_Task description_
Only the lines that include "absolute" should be copied from the data below.

═════ Dataset content ═════

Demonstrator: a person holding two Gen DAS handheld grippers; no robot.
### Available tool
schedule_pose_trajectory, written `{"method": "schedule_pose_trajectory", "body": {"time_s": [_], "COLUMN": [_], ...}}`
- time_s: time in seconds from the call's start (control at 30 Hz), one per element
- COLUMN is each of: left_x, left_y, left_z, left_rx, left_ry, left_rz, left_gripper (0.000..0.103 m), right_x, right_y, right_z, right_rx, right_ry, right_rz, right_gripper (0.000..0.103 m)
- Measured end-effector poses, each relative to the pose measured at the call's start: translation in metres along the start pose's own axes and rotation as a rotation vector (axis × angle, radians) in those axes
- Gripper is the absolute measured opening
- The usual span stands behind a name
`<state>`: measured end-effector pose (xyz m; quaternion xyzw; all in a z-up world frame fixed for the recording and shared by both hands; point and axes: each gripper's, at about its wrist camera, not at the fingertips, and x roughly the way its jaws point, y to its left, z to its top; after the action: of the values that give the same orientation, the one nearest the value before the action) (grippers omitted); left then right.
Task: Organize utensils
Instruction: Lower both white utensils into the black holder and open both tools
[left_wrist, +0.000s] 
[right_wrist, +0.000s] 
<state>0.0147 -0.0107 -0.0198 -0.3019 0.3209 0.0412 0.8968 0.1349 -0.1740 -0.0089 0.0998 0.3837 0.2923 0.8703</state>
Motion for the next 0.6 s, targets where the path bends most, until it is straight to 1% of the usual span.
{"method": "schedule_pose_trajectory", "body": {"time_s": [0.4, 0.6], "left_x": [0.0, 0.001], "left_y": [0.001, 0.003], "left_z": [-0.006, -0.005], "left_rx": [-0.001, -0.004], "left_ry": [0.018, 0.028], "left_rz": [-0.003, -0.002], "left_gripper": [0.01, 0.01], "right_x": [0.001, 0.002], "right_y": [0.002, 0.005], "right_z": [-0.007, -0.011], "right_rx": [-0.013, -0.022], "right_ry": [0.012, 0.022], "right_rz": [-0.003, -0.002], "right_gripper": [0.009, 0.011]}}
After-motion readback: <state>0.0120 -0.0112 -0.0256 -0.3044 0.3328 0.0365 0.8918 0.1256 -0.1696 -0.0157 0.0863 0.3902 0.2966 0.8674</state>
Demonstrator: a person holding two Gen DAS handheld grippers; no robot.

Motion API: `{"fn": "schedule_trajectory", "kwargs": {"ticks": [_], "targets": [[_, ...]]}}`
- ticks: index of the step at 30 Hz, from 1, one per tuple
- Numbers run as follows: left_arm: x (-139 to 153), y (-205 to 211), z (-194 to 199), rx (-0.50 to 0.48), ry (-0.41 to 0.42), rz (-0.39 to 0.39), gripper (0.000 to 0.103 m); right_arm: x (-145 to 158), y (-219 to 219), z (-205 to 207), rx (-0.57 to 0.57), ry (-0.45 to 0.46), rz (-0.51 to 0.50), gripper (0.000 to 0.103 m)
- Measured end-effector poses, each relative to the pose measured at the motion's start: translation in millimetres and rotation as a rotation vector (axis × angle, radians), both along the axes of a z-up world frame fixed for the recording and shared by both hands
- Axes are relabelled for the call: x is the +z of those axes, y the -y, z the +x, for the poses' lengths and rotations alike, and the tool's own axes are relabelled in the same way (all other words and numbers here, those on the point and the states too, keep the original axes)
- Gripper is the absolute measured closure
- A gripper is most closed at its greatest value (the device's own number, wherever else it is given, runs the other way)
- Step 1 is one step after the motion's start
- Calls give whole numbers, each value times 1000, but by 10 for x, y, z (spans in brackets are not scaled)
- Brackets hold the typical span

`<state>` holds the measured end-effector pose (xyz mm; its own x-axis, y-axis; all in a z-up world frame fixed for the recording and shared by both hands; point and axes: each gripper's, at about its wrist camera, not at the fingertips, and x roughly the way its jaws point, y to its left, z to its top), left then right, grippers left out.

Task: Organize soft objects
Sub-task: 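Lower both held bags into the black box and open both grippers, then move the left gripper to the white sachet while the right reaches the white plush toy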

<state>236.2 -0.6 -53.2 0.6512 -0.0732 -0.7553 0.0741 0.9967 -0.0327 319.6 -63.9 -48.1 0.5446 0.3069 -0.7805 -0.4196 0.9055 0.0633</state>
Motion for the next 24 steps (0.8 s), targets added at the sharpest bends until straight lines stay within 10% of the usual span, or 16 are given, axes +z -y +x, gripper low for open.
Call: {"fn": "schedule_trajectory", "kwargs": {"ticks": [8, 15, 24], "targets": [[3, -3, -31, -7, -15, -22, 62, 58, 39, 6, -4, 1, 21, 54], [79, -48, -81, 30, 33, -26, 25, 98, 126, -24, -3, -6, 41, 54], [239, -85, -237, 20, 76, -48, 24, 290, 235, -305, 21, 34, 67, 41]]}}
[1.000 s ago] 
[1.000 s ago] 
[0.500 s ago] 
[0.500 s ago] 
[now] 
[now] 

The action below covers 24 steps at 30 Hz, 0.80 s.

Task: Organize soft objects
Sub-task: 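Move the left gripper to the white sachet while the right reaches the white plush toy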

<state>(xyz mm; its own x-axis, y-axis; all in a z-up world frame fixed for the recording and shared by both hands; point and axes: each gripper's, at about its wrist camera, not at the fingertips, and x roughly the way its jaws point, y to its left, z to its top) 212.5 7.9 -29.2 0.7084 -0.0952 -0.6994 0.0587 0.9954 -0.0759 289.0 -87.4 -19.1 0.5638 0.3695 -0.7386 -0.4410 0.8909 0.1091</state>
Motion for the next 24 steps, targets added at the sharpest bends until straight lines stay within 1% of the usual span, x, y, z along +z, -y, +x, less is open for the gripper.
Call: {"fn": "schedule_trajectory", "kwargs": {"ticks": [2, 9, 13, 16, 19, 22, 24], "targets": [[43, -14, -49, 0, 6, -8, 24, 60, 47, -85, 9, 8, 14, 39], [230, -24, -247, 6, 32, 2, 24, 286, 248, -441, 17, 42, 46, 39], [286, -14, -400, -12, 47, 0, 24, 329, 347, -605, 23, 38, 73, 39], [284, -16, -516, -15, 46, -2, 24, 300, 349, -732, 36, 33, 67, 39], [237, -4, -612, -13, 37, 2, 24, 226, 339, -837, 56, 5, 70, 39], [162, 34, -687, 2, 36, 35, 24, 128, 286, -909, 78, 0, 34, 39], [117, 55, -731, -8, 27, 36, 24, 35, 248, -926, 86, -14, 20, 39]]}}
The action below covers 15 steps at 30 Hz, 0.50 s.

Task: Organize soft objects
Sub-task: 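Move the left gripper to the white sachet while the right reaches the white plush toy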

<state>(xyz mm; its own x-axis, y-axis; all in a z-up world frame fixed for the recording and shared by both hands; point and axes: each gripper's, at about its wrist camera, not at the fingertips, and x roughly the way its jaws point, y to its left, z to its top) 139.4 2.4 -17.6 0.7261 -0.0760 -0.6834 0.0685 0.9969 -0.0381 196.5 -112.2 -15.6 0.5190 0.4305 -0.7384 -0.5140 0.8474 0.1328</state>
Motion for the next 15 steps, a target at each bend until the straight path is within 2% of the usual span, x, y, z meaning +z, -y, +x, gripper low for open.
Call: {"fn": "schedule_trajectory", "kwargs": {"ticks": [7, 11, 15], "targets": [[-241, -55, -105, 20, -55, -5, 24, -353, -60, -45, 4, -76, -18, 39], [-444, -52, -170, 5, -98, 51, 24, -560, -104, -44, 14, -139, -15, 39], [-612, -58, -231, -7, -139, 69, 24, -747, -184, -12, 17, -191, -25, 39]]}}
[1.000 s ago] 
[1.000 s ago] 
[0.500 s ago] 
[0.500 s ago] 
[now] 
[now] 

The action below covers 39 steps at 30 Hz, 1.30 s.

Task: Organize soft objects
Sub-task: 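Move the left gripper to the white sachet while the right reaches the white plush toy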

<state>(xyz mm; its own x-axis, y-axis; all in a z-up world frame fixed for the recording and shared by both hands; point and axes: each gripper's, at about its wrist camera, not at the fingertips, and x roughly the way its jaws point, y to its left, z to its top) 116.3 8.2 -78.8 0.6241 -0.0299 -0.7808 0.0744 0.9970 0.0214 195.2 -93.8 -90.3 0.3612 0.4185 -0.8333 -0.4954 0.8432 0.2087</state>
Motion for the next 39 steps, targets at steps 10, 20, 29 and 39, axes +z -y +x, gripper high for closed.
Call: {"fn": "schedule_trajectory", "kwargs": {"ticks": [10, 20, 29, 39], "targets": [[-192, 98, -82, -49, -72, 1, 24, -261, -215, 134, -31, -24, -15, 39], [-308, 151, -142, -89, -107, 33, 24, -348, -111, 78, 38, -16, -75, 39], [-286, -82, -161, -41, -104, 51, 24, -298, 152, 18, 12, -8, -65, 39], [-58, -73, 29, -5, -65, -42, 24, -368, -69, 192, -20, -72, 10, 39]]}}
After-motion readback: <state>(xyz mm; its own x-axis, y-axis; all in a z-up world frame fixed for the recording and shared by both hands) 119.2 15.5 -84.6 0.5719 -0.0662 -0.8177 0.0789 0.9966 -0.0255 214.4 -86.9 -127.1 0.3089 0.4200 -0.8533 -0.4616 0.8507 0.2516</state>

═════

_Answer box_
- Gripper is the absolute measured opening
- Gripper is the absolute measured closure

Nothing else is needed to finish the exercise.